* Task requirements *
Give the lines again exactly as they appear, from the first line of the listing through the line containing "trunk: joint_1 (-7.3", and omit every picture.

* Dataset section *
▼

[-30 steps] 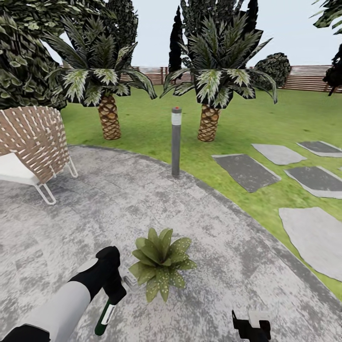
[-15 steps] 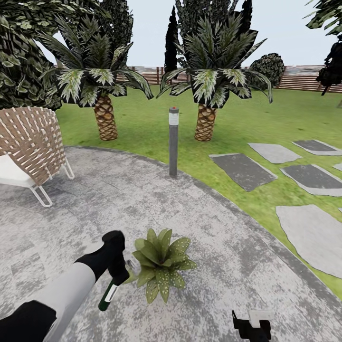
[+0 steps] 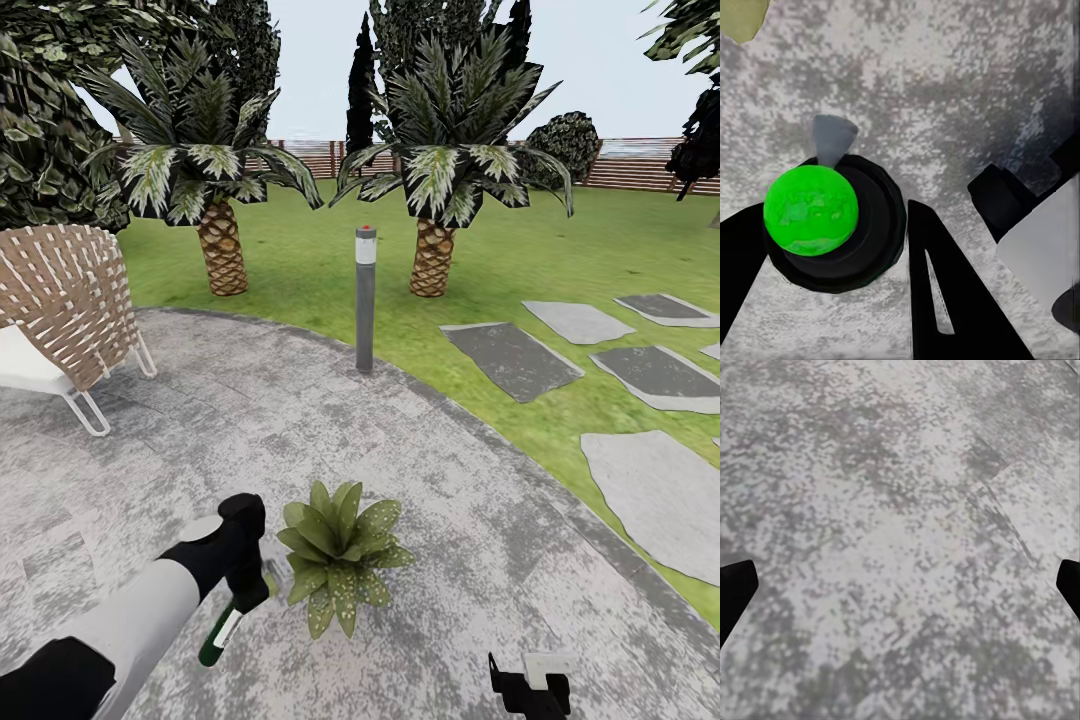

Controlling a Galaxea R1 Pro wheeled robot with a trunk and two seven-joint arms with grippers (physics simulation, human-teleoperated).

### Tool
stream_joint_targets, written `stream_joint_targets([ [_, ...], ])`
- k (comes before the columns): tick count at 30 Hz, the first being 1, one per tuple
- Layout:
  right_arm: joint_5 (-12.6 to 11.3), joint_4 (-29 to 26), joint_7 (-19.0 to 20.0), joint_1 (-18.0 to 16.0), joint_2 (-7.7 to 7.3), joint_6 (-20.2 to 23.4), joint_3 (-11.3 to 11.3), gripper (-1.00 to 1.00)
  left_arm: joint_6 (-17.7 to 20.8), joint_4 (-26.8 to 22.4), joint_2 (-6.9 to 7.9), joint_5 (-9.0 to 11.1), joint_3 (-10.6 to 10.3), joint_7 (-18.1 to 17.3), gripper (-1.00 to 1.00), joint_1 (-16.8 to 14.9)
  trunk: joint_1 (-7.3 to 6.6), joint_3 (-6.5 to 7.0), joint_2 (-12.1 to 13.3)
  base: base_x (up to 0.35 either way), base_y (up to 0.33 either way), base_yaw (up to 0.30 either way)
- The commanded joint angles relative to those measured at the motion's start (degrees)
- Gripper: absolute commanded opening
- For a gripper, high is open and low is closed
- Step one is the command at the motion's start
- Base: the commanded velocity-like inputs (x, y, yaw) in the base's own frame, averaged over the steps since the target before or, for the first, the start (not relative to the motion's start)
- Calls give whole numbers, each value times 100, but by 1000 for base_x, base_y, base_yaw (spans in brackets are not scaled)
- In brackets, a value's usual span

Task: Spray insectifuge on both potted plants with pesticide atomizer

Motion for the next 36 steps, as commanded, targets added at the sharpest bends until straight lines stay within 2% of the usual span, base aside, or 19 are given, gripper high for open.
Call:
stream_joint_targets([
  [1, -34, 3, -28, -4, -1, -14, 50, 100, 35, -12, 20, -34, -46, -167, -100, -4, -1, -5, -2, 0, 0, 0],
  [3, -34, 3, -29, -3, -1, -14, 50, 100, 31, -12, 96, -89, -59, -541, -100, -12, -1, -5, -2, 0, 0, 0],
  [4, -32, 6, -29, -2, -1, -14, 53, 100, 24, -21, 240, -127, -71, -668, -100, -22, -1, -5, -2, 0, 0, 0],
  [7, -33, 3, -29, -2, -1, -14, 56, 100, 21, -33, 300, -143, -88, -651, -100, -31, -1, -5, -2, 0, 0, 0],
  [11, -34, 3, -29, -3, -1, -12, 55, 100, 28, -32, 233, -141, -114, -395, -100, -27, -1, -5, -2, 0, 0, 0],
  [13, -34, 3, -29, -2, -1, -14, 53, 100, 36, -31, 96, -143, -185, -288, -100, -25, -1, -5, -2, 0, 0, 0],
  [15, -34, 3, -29, -1, -1, -14, 51, 100, 37, -25, 57, -144, -213, -271, -100, -25, -1, -5, -2, 0, 0, 0],
  [20, -34, 3, -29, -2, -1, -13, 51, 100, 38, -20, 113, -138, -218, -253, -100, -18, -1, -5, -2, -155, 80, 0],
  [26, -36, 3, -29, -1, -1, -8, 50, 100, 45, -21, 105, -137, -214, -242, -100, -16, -1, -5, -2, -61, 213, 0],
  [36, -34, 3, -32, 0, -1, -13, 50, 100, 47, -42, 102, -137, -191, -232, -100, -28, -1, -5, -2, 0, 5, -272],
])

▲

* Answer to this exercise *
[-30 steps] 
[-15 steps] 
[+0 steps] 

Controlling a Galaxea R1 Pro wheeled robot with a trunk and two seven-joint arms with grippers (physics simulation, human-teleoperated).

### Tool
stream_joint_targets, written `stream_joint_targets([ [_, ...], ])`
- k (comes before the columns): tick count at 30 Hz, the first being 1, one per tuple
- Layout:
  right_arm: joint_5 (-12.6 to 11.3), joint_4 (-29 to 26), joint_7 (-19.0 to 20.0), joint_1 (-18.0 to 16.0), joint_2 (-7.7 to 7.3), joint_6 (-20.2 to 23.4), joint_3 (-11.3 to 11.3), gripper (-1.00 to 1.00)
  left_arm: joint_6 (-17.7 to 20.8), joint_4 (-26.8 to 22.4), joint_2 (-6.9 to 7.9), joint_5 (-9.0 to 11.1), joint_3 (-10.6 to 10.3), joint_7 (-18.1 to 17.3), gripper (-1.00 to 1.00), joint_1 (-16.8 to 14.9)
  trunk: joint_1 (-7.3 to 6.6), joint_3 (-6.5 to 7.0), joint_2 (-12.1 to 13.3)

No further output will be produced for this exercise.